Vuyisile Stofile, 32, was convicted in the Western Cape High Court in mid-May of four counts of rape and six of robbery with aggravated circumstances stemming from incidents that took place between April and September 2012.

Stofile used the same modus operandi in almost all the incidents: he targeted women near Nyanga Junction as they were on their way to the hospital at about 6am on weekdays.

He would lure them to a secluded, bushy area, telling them that it was dangerous to walk on the road from Nyanga Junction to the main entrance of the hospital and that he knew a safer route.

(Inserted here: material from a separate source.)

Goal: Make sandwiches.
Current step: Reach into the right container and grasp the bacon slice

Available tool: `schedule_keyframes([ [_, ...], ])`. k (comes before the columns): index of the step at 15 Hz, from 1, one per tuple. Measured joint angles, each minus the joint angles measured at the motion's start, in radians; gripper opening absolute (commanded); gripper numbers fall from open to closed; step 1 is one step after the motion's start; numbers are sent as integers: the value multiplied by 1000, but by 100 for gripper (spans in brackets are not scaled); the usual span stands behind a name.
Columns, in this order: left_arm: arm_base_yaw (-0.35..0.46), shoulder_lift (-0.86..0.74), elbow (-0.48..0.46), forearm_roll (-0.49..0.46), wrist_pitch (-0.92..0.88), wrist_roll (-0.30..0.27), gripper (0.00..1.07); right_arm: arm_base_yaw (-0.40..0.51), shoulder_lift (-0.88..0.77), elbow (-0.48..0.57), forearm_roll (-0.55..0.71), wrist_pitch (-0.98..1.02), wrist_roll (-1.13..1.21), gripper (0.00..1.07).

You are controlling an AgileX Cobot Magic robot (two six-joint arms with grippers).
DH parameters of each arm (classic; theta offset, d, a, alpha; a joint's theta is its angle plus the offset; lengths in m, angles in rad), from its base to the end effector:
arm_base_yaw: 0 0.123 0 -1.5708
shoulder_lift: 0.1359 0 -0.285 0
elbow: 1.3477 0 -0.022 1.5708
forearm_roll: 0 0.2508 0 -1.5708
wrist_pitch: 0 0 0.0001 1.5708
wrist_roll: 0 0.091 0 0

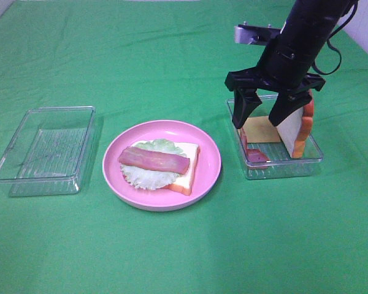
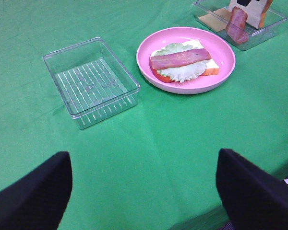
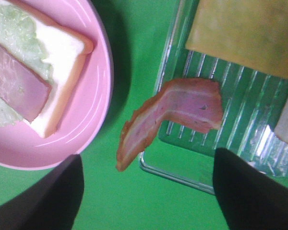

Three of his victims – two of whom were pregnant at the time – were robbed and raped. The others were robbed.

“The accused’s crimes were planned. He treated his victims with violence and indignity,” said Judge Ashton Schippers in handing down Stofile’s sentence on Tuesday.

“He was a threat to the security of every woman at Nyanga

Junction. He struck at the security of all his victims. And he violated the rights of his victims to privacy, dignity and physical integrity.”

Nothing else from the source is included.